What to produce
Restate all the data word for word and omit the pictures.

- Opening Delimiter -

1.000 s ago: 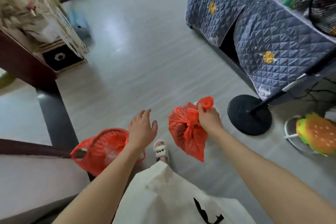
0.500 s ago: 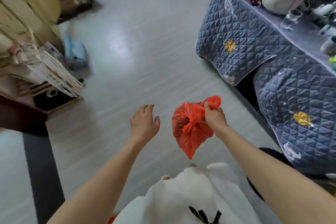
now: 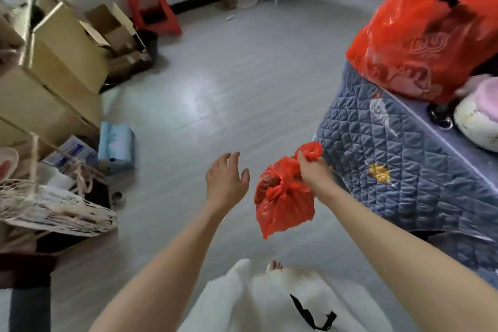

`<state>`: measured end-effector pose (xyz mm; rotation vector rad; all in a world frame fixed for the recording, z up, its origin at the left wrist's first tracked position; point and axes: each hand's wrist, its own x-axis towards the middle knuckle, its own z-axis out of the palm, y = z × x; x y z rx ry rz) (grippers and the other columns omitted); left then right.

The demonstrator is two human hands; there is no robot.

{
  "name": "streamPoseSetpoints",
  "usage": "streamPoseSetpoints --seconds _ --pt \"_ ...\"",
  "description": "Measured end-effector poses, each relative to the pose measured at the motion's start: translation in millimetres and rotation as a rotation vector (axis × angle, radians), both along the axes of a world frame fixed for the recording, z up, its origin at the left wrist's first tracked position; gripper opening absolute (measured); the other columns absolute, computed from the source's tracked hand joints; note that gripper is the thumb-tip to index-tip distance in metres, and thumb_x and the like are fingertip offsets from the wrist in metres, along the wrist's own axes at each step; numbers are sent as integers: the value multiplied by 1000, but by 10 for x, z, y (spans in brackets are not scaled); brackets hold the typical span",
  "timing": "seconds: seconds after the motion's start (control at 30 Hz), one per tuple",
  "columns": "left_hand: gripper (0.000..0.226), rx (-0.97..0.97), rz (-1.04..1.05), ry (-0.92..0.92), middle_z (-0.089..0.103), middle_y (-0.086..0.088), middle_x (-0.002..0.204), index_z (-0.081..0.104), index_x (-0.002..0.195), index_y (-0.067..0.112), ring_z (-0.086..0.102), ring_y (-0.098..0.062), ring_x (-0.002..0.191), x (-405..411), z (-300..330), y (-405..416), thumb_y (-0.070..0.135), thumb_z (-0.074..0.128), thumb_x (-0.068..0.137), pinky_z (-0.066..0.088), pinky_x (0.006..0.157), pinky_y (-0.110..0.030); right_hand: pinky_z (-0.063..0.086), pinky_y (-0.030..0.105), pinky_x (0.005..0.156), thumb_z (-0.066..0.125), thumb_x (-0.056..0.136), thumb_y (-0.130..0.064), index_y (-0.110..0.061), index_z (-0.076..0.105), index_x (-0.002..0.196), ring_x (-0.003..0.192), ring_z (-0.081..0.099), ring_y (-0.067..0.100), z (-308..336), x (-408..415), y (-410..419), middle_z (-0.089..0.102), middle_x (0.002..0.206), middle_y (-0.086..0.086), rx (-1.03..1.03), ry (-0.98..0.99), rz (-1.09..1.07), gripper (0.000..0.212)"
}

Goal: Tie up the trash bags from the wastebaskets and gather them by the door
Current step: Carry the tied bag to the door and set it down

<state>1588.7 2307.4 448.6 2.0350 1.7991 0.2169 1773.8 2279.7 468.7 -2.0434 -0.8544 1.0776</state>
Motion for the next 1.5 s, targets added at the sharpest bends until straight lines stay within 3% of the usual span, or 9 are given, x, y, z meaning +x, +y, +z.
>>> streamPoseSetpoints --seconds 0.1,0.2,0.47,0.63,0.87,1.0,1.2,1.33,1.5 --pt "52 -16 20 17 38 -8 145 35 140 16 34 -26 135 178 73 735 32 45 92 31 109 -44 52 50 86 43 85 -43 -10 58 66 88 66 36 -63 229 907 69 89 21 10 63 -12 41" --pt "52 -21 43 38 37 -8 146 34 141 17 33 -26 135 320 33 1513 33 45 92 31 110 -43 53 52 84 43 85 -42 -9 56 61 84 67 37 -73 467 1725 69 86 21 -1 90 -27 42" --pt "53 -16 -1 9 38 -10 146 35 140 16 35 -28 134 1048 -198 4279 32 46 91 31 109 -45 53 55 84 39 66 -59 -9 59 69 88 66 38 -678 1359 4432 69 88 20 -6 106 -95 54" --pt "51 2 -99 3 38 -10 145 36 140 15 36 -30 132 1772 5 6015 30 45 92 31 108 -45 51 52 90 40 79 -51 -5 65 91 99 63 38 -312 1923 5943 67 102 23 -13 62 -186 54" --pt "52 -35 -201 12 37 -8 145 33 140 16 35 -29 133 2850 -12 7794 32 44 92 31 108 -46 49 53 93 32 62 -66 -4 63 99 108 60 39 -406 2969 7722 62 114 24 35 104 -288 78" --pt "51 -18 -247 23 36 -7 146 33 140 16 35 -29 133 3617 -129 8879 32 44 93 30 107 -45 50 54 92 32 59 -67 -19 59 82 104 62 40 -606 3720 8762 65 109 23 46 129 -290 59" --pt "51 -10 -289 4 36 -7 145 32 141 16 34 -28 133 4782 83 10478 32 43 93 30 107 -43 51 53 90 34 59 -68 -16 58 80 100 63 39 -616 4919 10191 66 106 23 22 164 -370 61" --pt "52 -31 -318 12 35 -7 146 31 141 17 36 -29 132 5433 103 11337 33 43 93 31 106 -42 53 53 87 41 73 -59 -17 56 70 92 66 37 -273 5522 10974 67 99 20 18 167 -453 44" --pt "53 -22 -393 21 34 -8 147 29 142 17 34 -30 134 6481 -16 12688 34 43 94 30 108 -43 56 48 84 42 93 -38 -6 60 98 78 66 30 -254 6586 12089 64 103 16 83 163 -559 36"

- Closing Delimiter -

Solution to this exercise
1.000 s ago: 
0.500 s ago: 
now: 

`<state>`: measured end-effector pose (xyz mm; rotation vector rad; all in a world frame fixed for the recording, z up, its origin at the left wrist's first tracked position; point and axes: each hand's wrist, its own x-axis towards the middle knuckle, its own z-axis out of the palm, y = z × x; x y z rx ry rz) (grippers and the other columns omitted); left then right.

The demonstrator is two human hands; there is no robot.

{
  "name": "streamPoseSetpoints",
  "usage": "streamPoseSetpoints --seconds _ --pt \"_ ...\"",
  "description": "Measured end-effector poses, each relative to the pose measured at the motion's start: translation in millimetres and rotation as a rotation vector (axis × angle, radians), both along the axes of a world frame fixed for the recording, z up, its origin at the left wrist's first tracked position; gripper opening absolute (measured); the other columns absolute, computed from the source's tracked hand joints; note that gripper is the thumb-tip to index-tip distance in metres, and thumb_x and the like are fingertip offsets from the wrist in metres, along the wrist's own axes at each step; numbers are sent as integers: the value multiplied by 1000, but by 10 for x, z, y (spans in brackets are not scaled); brackets hold the typical span",
  "timing": "seconds: seconds after the motion's start (control at 30 Hz), one per tuple",
  "columns": "left_hand: gripper (0.000..0.226), rx (-0.97..0.97), rz (-1.04..1.05), ry (-0.92..0.92), middle_z (-0.089..0.103), middle_y (-0.086..0.088), middle_x (-0.002..0.204), index_z (-0.081..0.104), index_x (-0.002..0.195), index_y (-0.067..0.112), ring_z (-0.086..0.102), ring_y (-0.098..0.062), ring_x (-0.002..0.191), x (-405..411), z (-300..330), y (-405..416), thumb_y (-0.070..0.135), thumb_z (-0.074..0.128), thumb_x (-0.068..0.137), pinky_z (-0.066..0.088), pinky_x (0.006..0.157), pinky_y (-0.110..0.030); right_hand: pinky_z (-0.063..0.086), pinky_y (-0.030..0.105), pinky_x (0.005..0.156), thumb_z (-0.066..0.125), thumb_x (-0.056..0.136), thumb_y (-0.130..0.064), index_y (-0.110..0.061), index_z (-0.076..0.105), index_x (-0.002..0.196), ring_x (-0.003..0.192), ring_z (-0.081..0.099), ring_y (-0.067..0.100), z (-308..336), x (-408..415), y (-410..419), middle_z (-0.089..0.102), middle_x (0.002..0.206), middle_y (-0.086..0.086), rx (-1.03..1.03), ry (-0.98..0.99), rz (-1.09..1.07), gripper (0.000..0.212)"
}

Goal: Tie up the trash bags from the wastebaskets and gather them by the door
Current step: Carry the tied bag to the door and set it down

<state>1588.7 2307.4 448.6 2.0350 1.7991 0.2169 1773.8 2279.7 468.7 -2.0434 -0.8544 1.0776</state>
Motion for the next 1.5 s, targets added at the sharpest bends until straight lines stay within 3% of the usual span, or 9 are given, x, y, z meaning +x, +y, +z.
>>> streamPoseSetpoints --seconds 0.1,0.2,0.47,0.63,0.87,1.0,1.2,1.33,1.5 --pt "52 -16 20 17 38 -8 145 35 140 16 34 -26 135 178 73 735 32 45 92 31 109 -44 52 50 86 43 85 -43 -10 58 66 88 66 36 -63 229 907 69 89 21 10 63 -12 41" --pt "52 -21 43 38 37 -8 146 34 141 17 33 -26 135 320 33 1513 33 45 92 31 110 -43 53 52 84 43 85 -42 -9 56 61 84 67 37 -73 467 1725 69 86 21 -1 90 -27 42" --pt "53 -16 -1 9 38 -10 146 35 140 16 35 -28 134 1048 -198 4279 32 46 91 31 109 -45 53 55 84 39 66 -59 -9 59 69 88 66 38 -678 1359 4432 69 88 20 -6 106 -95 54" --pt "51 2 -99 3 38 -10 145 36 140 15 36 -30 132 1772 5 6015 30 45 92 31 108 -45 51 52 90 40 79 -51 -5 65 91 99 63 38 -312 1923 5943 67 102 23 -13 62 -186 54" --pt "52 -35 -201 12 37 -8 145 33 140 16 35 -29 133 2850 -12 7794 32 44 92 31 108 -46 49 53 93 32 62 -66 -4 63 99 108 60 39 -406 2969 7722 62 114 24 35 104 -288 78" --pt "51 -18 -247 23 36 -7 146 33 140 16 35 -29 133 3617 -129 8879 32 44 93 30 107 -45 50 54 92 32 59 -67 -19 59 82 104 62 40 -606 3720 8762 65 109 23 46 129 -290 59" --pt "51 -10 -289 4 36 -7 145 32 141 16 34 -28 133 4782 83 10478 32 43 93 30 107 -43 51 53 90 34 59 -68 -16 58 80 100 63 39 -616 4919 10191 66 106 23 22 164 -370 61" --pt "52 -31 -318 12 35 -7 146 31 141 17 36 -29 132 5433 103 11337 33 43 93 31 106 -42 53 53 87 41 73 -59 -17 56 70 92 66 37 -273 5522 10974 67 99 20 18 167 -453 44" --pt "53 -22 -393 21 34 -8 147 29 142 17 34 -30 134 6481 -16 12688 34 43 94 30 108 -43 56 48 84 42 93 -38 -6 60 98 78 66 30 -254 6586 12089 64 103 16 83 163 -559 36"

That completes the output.